培养基中的铵硝比（NH4+/NO3-）对植物生长形态发育具有很大的影响。本研究中，低水平的铵硝比（0.2～0.4）对马尾松茎段腋芽伸长促进效果最好，同等时间下获得最高伸长量，而高水平的铵硝比（0.8～1.0）处理却获得了最低腋芽伸长量。这可能是与培养基中的NH4+浓度有关，一般而言，NH4+浓度相对较高时，会对植物的发育产生毒害作用，抑制植物的分化及生长。在野生蔷薇Rosa canina的组织培养研究中，得出了较低NH4+浓度可以获得更好的芽增殖与伸长效果[31]，与本试验结果一致；Heydari 等[32]在林荫鼠尾草Salvia nemorosa细胞悬浮培养研究也得出了与此类似的结果。培养基中适宜的铵硝比是植物在组织培养过程中获得更好生长发育的又一重要因素。马尾松属诱导生根困难型树种，不定根形成困难[33]。本研究中对照CK 处理未形成不定根，这说明添加一定的生长素类物质处理是马尾松诱导不定根形成的关键。在植物组织培养中，IBA 是生根诱导的常用植物生长调节剂，其适宜的诱导浓度因植物种类不同而不同，杜梨Pyrus betulaefolia不定芽生根组织培养的研究结果得出，适宜的IBA 浓度为0.5 mg·L-1（2.5 μmol·L-1）[34]。在矾根Heucheraspp.不定芽诱导植株再生组织培养研究中，1.0 mg·L-1（4.9 μmol·L-1）的IBA 对其不定芽生根诱导效果最佳[35]。Zhang 等[28]和Zhu 等[2]在马尾松组培生根诱导过程中，分别添加IBA 2.0 mg·L-1（9.8 μmol·L-1）时，获得了较好的生根效果，本研究中马尾松不定根诱导适宜的IBA 浓度也为9.8 μmol·L-1。本研究得到的最高生根率为45.83%，这可能与统计数据时生根处理后观察的时长有关，继续延后生根数据的统计时间，可能会得到更高的生根率。此外，植物在生根诱导过程中，除受外源激素种类及浓度调控影响外，蔗糖含量、基本培养基和光照等因素也会对植物不定根发生产生影响[36-37]。

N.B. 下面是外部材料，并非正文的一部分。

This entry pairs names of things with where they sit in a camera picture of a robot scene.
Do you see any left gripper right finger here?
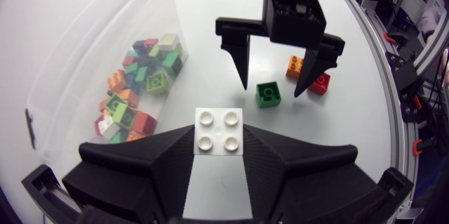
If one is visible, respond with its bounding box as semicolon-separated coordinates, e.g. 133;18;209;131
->
243;124;382;224

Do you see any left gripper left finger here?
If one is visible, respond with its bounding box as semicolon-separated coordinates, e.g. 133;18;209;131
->
62;124;195;224

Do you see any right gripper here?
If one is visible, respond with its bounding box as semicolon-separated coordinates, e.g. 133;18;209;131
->
215;0;347;98

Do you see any white toy brick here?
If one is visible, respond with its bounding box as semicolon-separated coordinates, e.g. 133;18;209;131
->
98;114;121;140
194;107;244;157
157;33;180;52

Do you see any pile of toy bricks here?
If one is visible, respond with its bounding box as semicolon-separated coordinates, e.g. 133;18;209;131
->
93;33;189;144

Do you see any clear plastic container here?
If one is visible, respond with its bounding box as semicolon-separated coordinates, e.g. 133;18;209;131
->
24;0;190;169

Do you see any orange toy brick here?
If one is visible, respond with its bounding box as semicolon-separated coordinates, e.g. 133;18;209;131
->
286;55;304;79
107;70;127;93

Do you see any red toy brick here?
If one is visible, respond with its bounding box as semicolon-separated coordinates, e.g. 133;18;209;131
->
307;72;331;95
132;110;158;136

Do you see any light green toy brick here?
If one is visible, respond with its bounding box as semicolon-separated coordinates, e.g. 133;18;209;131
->
105;93;138;130
146;72;169;95

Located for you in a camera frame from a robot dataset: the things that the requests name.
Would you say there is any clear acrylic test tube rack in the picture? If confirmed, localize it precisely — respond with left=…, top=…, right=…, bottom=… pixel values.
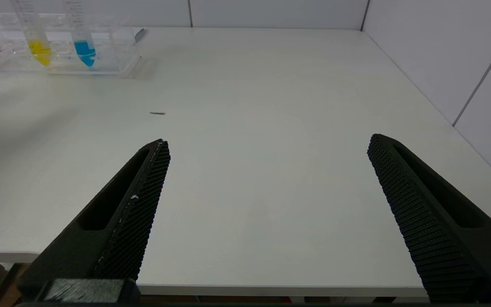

本研究通过调节外源激素浓度及诱导时长水平，有效地提高了马尾松成熟合子胚不定芽芽诱导与腋芽增殖系数，缩短了不定芽诱导时长，这一结果对建立高效、稳定的马尾松不定芽诱导与腋芽增殖体系十分重要。但本研究仍存在一定的局限性，在马尾松茎段芽不定根诱导方面，获得的生根诱导率还不算高，这可能是因为本试验仅研究了生长素类生长调节剂IBA 浓度这一因素对其生根诱导的影响，而培养温度、培养基成分以及激素组合均起着重要的作用，因而在后续的试验中应从多种因素方面考虑生根诱导的影响因子，以提高马尾松茎段芽的不定根诱导率，完善马尾松不定芽诱导与增殖植株再生组织培养快繁体系。